The first cervical vertebra (Atlas; C1) differs considerably from other cervical vertebrae to allow free movement of the head:
Text by Antoine Micheau, MD - Copyright IMAIOS
- The atlas posses no body and is composed by two lateral masses joined by dorsal and ventral arches, constituting a bony ring for the beginning of the vertebral canal. The lateral masses present two cranial articular fovea for articulation with the paired occipital condyles and two caudal articular fovea for articulation with articular surfaces of axis.

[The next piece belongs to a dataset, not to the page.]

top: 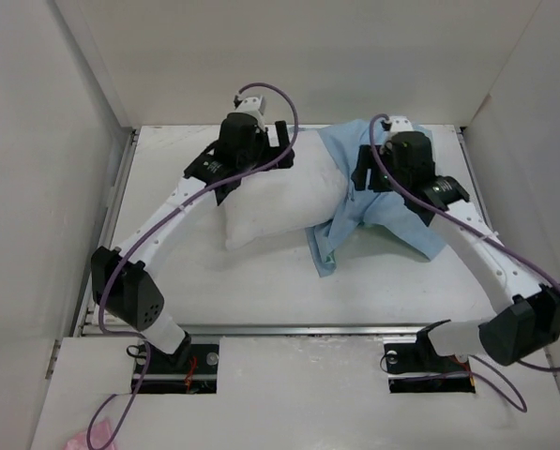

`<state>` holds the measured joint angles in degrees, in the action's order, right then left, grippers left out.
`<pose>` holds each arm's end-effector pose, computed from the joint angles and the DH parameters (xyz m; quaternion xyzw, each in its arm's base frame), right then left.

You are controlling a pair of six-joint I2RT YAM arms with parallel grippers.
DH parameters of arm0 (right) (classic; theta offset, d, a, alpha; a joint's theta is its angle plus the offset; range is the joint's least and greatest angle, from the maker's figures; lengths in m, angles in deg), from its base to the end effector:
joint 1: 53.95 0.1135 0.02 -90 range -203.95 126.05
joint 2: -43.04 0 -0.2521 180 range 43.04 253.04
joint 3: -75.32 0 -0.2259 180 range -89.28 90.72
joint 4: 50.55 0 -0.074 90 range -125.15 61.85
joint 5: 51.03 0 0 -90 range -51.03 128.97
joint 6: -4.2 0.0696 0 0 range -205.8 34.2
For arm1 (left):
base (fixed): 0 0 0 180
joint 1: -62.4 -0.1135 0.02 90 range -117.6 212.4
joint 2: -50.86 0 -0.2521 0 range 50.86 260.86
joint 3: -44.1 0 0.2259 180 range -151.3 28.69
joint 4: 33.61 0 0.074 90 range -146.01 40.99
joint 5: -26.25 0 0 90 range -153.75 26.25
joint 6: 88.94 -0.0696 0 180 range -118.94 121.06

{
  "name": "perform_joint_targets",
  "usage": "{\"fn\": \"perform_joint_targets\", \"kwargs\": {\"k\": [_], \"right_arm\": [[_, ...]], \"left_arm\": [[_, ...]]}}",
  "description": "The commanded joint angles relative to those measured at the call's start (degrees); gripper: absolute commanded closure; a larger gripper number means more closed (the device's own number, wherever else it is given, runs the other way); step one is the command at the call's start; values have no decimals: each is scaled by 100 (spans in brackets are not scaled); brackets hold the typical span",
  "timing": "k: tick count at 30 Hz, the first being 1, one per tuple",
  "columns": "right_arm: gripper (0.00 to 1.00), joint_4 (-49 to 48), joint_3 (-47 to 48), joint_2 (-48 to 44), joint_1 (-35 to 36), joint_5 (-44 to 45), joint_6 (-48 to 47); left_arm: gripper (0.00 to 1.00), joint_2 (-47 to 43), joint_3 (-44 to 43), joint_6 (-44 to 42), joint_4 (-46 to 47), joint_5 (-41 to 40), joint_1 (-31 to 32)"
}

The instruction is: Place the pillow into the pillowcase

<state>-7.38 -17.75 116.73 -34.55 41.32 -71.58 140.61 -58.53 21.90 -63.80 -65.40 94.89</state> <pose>0.2778 0.0948 0.3356 -0.0289 0.8651 0.1277 0.4842 0.3184 -0.2004 0.3732 0.0732 0.8021 -0.2556 0.5348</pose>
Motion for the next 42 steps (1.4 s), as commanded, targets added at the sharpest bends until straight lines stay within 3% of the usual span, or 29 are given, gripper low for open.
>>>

- The transverse processes are expanded and project laterally of each masses, forming shelf-like processes termed the wing of atlas. Each wing is hollowed to form the atlantic fossa on their ventral surface (especially deep in horses, flat in dogs). The base (cranial part) of each wing is perforated by the alar foramen (absent in carnivores, replaced by the alar notch) for passage of vertebral artery.
- The transverse foramen (absent in ruminants) passes through the caudal part of the wing of the atlas, as a short canal.

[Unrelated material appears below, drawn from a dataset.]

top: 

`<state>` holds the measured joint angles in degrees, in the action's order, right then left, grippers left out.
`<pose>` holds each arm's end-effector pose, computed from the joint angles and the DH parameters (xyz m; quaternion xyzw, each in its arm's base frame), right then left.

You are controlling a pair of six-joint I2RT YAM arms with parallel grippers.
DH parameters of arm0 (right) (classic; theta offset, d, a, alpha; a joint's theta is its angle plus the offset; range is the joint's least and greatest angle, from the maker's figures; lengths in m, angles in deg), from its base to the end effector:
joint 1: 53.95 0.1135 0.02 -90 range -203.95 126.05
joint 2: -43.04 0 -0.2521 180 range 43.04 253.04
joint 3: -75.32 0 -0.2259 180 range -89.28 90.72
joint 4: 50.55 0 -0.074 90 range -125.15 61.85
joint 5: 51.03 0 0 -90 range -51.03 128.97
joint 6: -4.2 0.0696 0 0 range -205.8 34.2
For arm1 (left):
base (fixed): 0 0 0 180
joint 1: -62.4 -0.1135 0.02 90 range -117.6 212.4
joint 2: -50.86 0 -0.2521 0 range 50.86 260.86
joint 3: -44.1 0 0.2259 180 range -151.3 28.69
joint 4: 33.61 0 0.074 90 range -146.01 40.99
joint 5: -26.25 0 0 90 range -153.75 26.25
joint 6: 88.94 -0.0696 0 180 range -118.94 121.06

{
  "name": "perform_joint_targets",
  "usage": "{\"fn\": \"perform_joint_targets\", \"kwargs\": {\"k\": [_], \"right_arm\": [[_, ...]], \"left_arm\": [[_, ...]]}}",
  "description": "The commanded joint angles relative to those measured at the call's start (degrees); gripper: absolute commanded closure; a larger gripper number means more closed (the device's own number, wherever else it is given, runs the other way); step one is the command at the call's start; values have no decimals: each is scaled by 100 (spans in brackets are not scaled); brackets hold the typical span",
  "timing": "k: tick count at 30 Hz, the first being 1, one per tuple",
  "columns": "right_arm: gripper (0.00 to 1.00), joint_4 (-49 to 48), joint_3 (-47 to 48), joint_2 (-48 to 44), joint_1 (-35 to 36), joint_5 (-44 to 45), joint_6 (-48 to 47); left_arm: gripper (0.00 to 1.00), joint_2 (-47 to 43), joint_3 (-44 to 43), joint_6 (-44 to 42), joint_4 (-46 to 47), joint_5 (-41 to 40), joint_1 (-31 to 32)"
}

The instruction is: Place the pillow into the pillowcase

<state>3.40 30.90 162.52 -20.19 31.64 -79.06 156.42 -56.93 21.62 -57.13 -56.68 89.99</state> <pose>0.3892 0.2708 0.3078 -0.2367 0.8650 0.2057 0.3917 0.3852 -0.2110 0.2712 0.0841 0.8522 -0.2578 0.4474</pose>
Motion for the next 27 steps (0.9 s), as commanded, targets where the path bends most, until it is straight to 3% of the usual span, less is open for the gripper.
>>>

- The lateral vertebral foramen opens in the craniodorsal part of the vertebral arch.
- The ventral arch represents of small part of the remnant body of the atlas (the larger part being incorporate din the dens and cranial articular surfaces of the axis).
- On the dorsal part of the ventral arch of the atlas is the articular fovea for dens of axis.
- There is cranioventral branch of the transverse process of the ventral arch termed the ventral tubercle.
- The dorsal arch presents a dorsal tubercle, vestige of a spinous process.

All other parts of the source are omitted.